If you knew, for a fact, that your home or business would burn to the ground tomorrow, would you buy the cheapest insurance policy you could find? Or would you want to be sure that you were getting the best possible coverage?
So, what I want to know, is when did cheapest, become the best? When did insurance become a commodity? It has always been something that is price sensitive, however it really all started with a certain Gecko, and grew from there… I’m a bit of a media junkie, and I can’t watch television, listen to the radio, or surf the web for more than 5 minutes without hearing or seeing an ad for what I like to refer to as “the big spenders.” They’re all telling me how much money they save their customers.
In 2007, These Big Spenders: Geico, Progressive, Allstate, and State Farm; collectively spent $1.5 Billion on advertising. Yes, that’s Billion, with a “B.” They spent $1.5 Billion to convince all of us that we should buy our insurance from the lowest bidder. In an era of Wal-Mart, Costco, and other discount and wholesale stores, we have all been brainwashed to believe that if we don’t get the cheapest price on something, that we’ve somehow shorted ourselves. Look at Flo in the progressive commercial – she’s selling insurance in a virtual big box store! I’m not saying that you shouldn’t shop around, but be sure you’re comparing apples to apples when it comes to your coverage. It doesn’t save you money if you’re paying a cheaper price, but sacrificing valuable coverage.

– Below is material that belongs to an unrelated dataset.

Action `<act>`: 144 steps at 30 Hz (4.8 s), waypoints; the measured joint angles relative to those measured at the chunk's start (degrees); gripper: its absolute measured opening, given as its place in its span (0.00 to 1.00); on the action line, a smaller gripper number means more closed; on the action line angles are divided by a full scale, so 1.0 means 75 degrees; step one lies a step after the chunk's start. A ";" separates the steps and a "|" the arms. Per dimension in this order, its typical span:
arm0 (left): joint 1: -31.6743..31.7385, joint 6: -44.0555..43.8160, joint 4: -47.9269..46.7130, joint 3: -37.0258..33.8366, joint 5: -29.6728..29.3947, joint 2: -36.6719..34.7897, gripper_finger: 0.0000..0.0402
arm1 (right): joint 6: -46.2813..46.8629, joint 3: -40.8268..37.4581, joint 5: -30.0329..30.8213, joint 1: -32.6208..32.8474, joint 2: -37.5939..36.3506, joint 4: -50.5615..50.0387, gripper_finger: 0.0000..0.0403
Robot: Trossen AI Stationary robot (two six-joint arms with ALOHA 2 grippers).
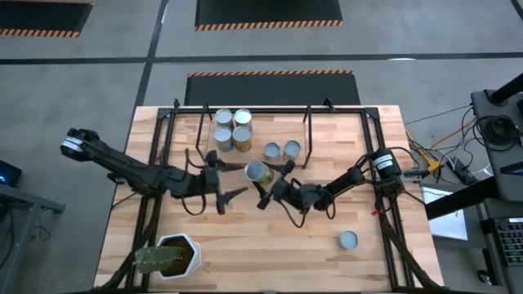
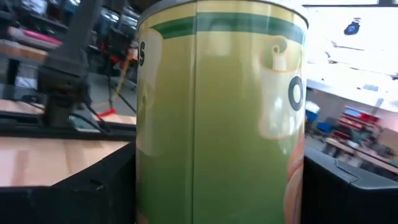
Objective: Pick and place cans onto a shelf
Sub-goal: Put the large canned oranges on the shelf
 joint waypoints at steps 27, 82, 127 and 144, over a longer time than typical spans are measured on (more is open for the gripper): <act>0.0483 -0.0277 0.1405 0.0000 -0.1283 0.2021 0.96 | -0.0033 -0.0102 -0.0045 0.0002 -0.0003 -0.0076 0.74; 0.1433 -0.5591 -0.2403 0.0000 -0.3517 0.2676 0.78 | -0.0109 -0.0107 0.1252 0.0554 -0.1317 -0.1987 0.89; 0.2066 -0.5176 -0.1959 0.0000 -0.3584 0.2936 0.83 | -0.0033 -0.0110 0.1281 0.0551 -0.1309 -0.2036 0.89; 0.1769 -0.4969 -0.1936 0.0000 -0.3497 0.2581 0.89 | -0.0042 -0.0110 0.1281 0.0551 -0.1306 -0.2054 0.89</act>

I see it time and time again. A potential client comes to me with their current insurance policy in hand. We review the coverage and undoubtedly find gaps, HUGE gaps in coverage. Just last week I was working on a homeowner’s policy where the client’s house was underinsured by $123,000. When I completed my comprehensive coverage analysis, we also found that she would greatly benefit from earthquake coverage. So when I ran the numbers, my quote turned out to be $142.00 more per year. For $142.00 more per year, she gets $123,000 more in coverage AND earthquake coverage. Here’s the kicker, we ended up increasing her deductible to offset this premium difference, and guess what… our annual premium was within $10.00 of their old policy, with MUCH better coverage.
With that said, I want to go back to my first question. If you knew, for a fact, that your home or business was going to burn down tomorrow, would you buy your policy from the lowest bidder? Or would you consult an insurance expert, to be sure you have the proper protection? My point is, most people have the attitude that ‘It’s never going to happen to me.’ Two years ago, one of my long time client’s home burned to the ground. He had plugged in his laptop to charge before he went to work. The laptop’s battery pack malfunctioned, overheated, and caused a fire. When he returned home, his home was nothing more than ashes and a few pieces of charred lumber. He told me, “I never thought I would actually use this insurance.” He received his check quickly, and without hassle, because over the years, we had recommended coverage increases, and policy changes to be sure he was adequately protected.
That’s exactly what an independent insurance professional does for you. It’s not about selling policies, it’s about building relationships, and providing ongoing protection counseling, not just at the time of sale. There are many of us out there who spend our days (and nights, and weekends) thinking about, reading about, and talking about insurance. Independent insurance professionals aren’t a ‘middle man,’ as some of the ‘big box’ insurance companies would want you to believe. We are educated, licensed, and experienced professionals who, instead of representing the interests of one, single insurance company, we represent the interests of our clients. The companies we represent, rarely advertise. Instead of advertising to the masses, our preferred companies provide us, the independent agents and brokers, with their premier insurance products. This allows us to work with our clients to create a custom insurance package; finding the best coverage, at the best price, for their unique situation. Not everyone fits into a cookie cutter policy.